One in five participants were without treatment for four years before, during and after pregnancy. Over 9,000 people live with familial hypercholesterolemia (FH) in Norway, but another 16,000 people may have hereditary high cholesterol without knowing it.

Familial hypercholesterolemia is an inherited condition in which a genetic defect causes elevated cholesterol levels from the very first years of life, leading to a heightened risk of heart disease. Though the risk of heart disease is the same for both women and men with FH, women may miss out on active treatment time because of pregnancy.

Professor Kirsten B. Holven and her research group at the Department of Nutrition at the University of Oslo wanted to look into this. They carry out research on FH, cholesterol and atherosclerosis. The team recently published an article on women with FH and pregnancy.

The project was conducted as a digital survey among 102 women with FH in Norway and the Netherlands.

An average of two years without treatment

The most commonly used medicines for lowering cholesterol are statins, metformin type 2 diabetes and these medicines should not be used when planning a pregnancy, during pregnancy and while breast-feeding.

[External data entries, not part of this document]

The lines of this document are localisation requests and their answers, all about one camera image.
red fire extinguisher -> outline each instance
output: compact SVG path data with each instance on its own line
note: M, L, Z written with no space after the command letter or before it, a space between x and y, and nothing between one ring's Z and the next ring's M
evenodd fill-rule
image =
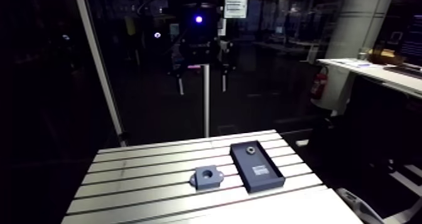
M323 67L322 71L318 73L313 79L313 85L311 88L311 98L319 100L322 97L324 88L328 81L328 68Z

metal part with hole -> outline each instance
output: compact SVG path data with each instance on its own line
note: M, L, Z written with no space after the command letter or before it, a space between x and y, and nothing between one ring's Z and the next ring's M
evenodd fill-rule
M246 148L246 152L248 154L254 154L255 153L255 148L252 147L252 146L249 146L249 147Z
M218 171L215 165L205 166L195 168L195 174L190 177L189 183L197 190L211 189L220 187L223 179L223 173Z

blue light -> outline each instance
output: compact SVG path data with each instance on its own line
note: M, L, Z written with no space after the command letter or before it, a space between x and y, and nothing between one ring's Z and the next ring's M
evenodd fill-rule
M195 21L196 21L197 23L202 23L202 17L201 17L201 16L197 16L197 17L195 18Z

black box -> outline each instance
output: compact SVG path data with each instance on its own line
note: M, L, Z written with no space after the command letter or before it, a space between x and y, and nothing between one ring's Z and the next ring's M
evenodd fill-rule
M230 155L248 193L284 185L286 178L258 141L232 144Z

paper notice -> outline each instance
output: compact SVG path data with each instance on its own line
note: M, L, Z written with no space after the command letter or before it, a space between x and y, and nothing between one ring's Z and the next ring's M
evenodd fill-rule
M225 18L246 18L247 0L225 0Z

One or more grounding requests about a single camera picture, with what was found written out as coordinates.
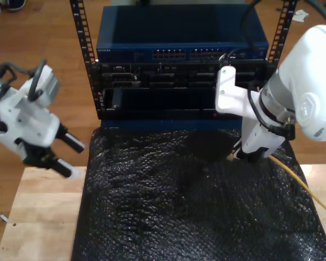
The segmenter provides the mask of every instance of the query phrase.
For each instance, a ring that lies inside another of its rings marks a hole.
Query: yellow cable
[[[286,170],[287,173],[289,173],[295,180],[297,180],[297,182],[306,190],[306,192],[308,192],[309,195],[317,203],[319,203],[321,207],[323,207],[326,210],[326,205],[324,203],[322,203],[321,200],[319,200],[319,198],[308,188],[307,185],[305,185],[305,183],[288,166],[286,166],[284,163],[282,163],[280,160],[278,160],[277,158],[273,157],[272,155],[270,155],[269,158],[272,161],[274,161],[275,163],[277,163],[279,166],[281,166],[284,170]]]

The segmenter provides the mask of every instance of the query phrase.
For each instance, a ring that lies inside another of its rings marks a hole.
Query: wooden table
[[[0,244],[0,261],[70,261],[86,167],[76,181],[26,168]],[[326,204],[326,165],[302,165]],[[316,204],[326,232],[326,211]]]

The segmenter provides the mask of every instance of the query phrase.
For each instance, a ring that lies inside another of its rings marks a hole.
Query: blue network switch
[[[104,7],[97,54],[100,63],[200,62],[237,48],[236,59],[265,59],[268,41],[255,10],[248,32],[257,52],[246,50],[240,30],[245,4]]]

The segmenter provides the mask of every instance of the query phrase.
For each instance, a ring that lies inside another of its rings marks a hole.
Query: bubble wrap
[[[98,129],[72,260],[326,260],[310,196],[226,131]],[[274,154],[303,180],[289,144]]]

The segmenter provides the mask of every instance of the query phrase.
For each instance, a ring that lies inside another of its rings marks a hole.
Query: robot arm
[[[29,99],[35,77],[16,90],[2,80],[5,68],[10,67],[3,66],[3,73],[0,73],[0,142],[18,154],[27,165],[53,169],[65,177],[78,177],[78,170],[58,158],[50,148],[54,139],[58,138],[78,153],[85,149],[82,142],[67,132],[58,117],[46,109],[60,87],[52,69],[47,65],[41,67],[36,95]]]
[[[264,88],[251,91],[256,111],[272,131],[260,123],[248,91],[235,86],[235,73],[232,66],[219,71],[215,106],[219,113],[243,117],[236,157],[268,157],[285,139],[294,139],[296,120],[309,139],[326,141],[326,26],[309,29]]]

“The period without treatment before, during and after pregnancy was on average a little over two years, but 20% of the participants were without treatment for four years. We also found that FH women appear to breast-feed less than women without FH,” explains author Marianne Klevmoen.

In need of more research

The authors believe that more attention should be paid to this group of FH patients. “FH women miss out on active treatment time early on in life due to pregnancies and breast feeding. They should therefore be closely followed up in order to keep the time without active treatment to a minimum. We need more research on the importance of these periods of non-treatment,” Holven says.

The professor says that women that do not have FH, on average get a heart attack 10 years later in life than men, when they are 65 years old. “For women and men with FH we see that they have heart conditions at about the same age. The question we ask, is if this difference is due to the fact that women with familial hypercholesterolemia miss out on treatment due to pregnancy,” she says.

The article was based on Marianne Klevmoen’s master degree thesis in nutritional science, for which Holven was the main supervisor. Both are affiliated to the National Advisory Unit on FH (NKT for FH) at Oslo University Hospital.